Mr. Kim stocks more kinds of Doritos than he does of wine. I know,
we'll go over to Rosie's Place. It's
around the corner from here."

"Aren't these
neighborhood taverns kind of rough?"

Tess laughed. "Not
Rosie's. You'll understand when we get
there."

 

From the outside, Rosie's looked
like any of the corner bars in East Baltimore. A neon sign advertising
Budweiser on tap, a pair of porcelain fisherman in one window, two of
the Marx Brothers in the other, Harpo and Chico.

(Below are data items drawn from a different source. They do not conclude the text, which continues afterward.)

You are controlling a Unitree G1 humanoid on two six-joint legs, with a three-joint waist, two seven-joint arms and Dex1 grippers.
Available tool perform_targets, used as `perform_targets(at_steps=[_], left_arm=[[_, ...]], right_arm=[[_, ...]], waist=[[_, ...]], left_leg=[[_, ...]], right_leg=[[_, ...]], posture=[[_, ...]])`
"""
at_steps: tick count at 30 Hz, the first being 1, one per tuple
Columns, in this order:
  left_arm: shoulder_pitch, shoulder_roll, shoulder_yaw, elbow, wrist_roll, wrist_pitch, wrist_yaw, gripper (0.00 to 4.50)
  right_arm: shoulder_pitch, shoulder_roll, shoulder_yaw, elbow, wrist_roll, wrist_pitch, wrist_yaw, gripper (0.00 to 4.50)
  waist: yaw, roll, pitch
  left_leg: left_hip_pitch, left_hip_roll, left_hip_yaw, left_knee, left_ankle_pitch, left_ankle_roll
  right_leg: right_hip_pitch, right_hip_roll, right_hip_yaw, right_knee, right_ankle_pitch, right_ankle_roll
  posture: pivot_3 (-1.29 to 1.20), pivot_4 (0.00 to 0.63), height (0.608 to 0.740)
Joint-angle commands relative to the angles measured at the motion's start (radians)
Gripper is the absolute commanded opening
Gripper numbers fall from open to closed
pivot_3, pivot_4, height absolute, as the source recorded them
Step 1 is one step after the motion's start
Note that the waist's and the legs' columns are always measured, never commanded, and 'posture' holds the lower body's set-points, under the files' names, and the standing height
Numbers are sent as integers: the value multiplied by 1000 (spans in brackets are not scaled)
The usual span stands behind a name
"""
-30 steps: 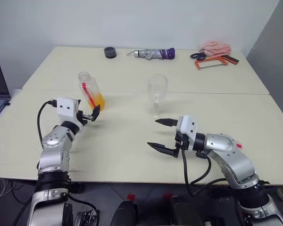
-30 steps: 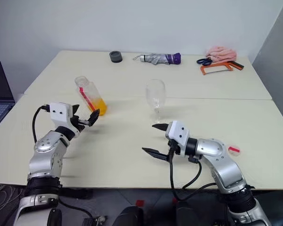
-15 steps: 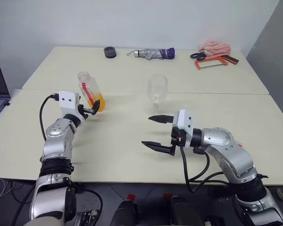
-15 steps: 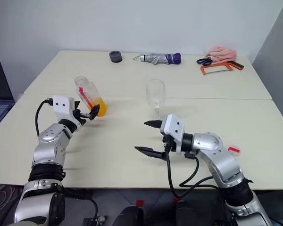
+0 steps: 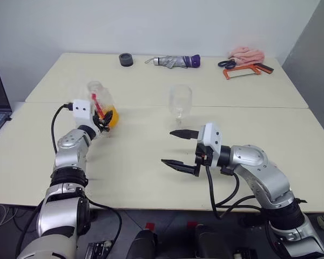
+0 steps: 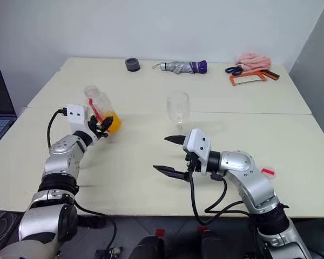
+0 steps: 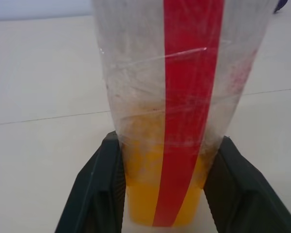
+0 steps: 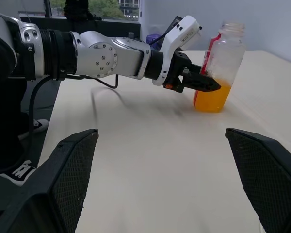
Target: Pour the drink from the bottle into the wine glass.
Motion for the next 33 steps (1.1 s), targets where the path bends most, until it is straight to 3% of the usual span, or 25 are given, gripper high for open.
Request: perform_targets(at_steps=[1,4,10,15,33], left_arm=[[-32,18,-5,6,13,-44,-8,1653],[-21,9,-16,-22,17,-60,-16,1653],[29,-14,-99,-246,59,-62,-47,1653],[-14,-5,-191,-357,143,-77,-55,1653],[-340,47,-426,3,522,-551,97,1653]], right_arm=[[-11,-1,-13,-45,8,-4,-11,4500],[-5,-5,-18,-52,4,-7,-22,4500],[22,-13,-98,-105,35,23,-93,4500],[46,10,-173,-145,70,69,-183,4500],[58,60,-214,-104,-34,-10,-379,4500]], waist=[[0,0,0],[0,0,0],[1,0,0],[2,-1,0],[1,-1,1]], left_leg=[[0,0,0,0,0,0],[0,0,0,0,0,0],[-3,1,-1,1,2,-3],[-4,0,-2,1,2,-4],[-5,-2,0,1,1,-1]], right_leg=[[0,0,0,0,0,0],[0,0,0,0,0,0],[-1,-1,0,0,0,0],[-2,-2,-1,0,0,0],[-2,1,-1,0,0,0]], posture=[[0,150,740],[0,150,740],[0,150,740],[0,150,740],[0,150,740]])
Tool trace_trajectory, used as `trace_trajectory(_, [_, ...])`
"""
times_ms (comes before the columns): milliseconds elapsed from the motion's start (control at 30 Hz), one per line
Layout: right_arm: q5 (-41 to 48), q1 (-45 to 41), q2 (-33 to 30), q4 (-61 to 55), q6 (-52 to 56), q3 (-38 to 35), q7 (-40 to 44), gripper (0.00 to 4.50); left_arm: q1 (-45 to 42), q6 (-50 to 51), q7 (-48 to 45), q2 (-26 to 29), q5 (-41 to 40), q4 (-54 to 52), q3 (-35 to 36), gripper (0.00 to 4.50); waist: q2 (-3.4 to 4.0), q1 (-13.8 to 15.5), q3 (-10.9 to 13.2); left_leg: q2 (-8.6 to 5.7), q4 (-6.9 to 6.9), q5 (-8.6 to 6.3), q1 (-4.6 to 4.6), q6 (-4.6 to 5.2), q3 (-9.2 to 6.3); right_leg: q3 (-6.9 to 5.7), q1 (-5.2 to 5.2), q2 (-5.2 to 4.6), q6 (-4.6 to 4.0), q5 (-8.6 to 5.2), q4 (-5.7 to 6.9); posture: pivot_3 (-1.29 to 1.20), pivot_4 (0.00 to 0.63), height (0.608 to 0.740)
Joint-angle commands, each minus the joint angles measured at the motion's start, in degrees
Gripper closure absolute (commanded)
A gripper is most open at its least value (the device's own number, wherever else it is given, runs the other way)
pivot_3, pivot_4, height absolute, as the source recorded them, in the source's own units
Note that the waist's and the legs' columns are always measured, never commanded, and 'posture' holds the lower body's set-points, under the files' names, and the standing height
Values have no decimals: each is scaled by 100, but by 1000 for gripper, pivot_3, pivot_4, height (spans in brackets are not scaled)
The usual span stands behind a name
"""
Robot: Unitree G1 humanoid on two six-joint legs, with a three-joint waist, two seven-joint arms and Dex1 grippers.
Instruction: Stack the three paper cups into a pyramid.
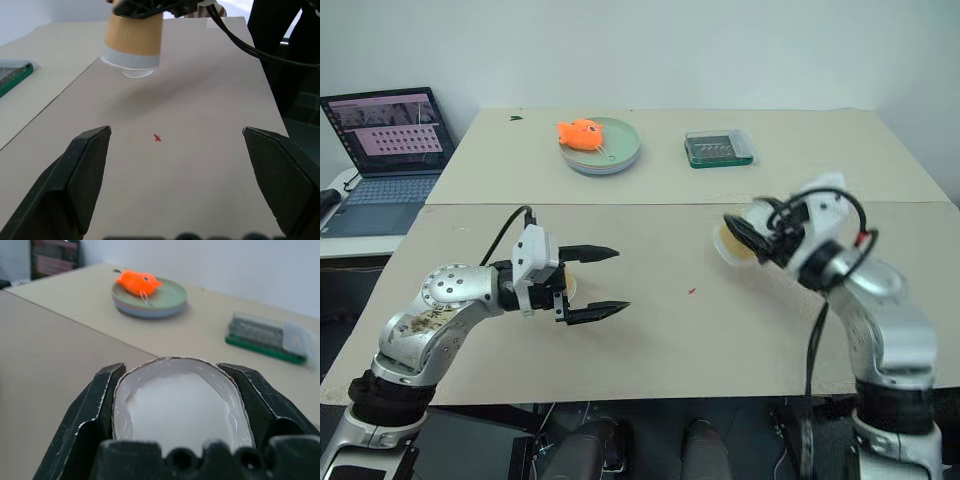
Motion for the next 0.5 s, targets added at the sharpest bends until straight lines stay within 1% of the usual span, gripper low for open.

The inside was nothing
more than a long bar, with a television set turned to some sitcom, and
a set of pale green booths along the far wall.

"People are looking at
us," Jackie whispered to Tess as they seated themselves in a
booth. "Is it because I'm the only black woman in
here?"

"Well, you're better
dressed than everyone else. They don't see a lot of Chanel
suits in Rosie's. But they probably don't see many
interracial couples, either."

"You mean…?"

"You were quick to notice it was
all-white, but you missed it's all-female as well,"
Tess said. "Can you imagine a more tolerant group than
working-class lesbians? I think I'll have a mixed drink,
after all, something different. You know what I want? A mint
julep."

"Do you think they have white
wine?" Jackie was still whispering.

Tess whispered back. "Of course
they have white wine. They even have decent white wine. But have a
julep with me. The bartender makes the syrup from her own mint plants,
which she grows out front. They're fabulous."

The juleps were served in ten-year-old
Preakness glasses, commemorative cups used at the track, usually with a
vile concoction of vodka, grapefruit juice, and peach schnapps known as
black-eyed Susans. The bartender at Rosie's was wise enough
to keep the glasses and avoid the drink.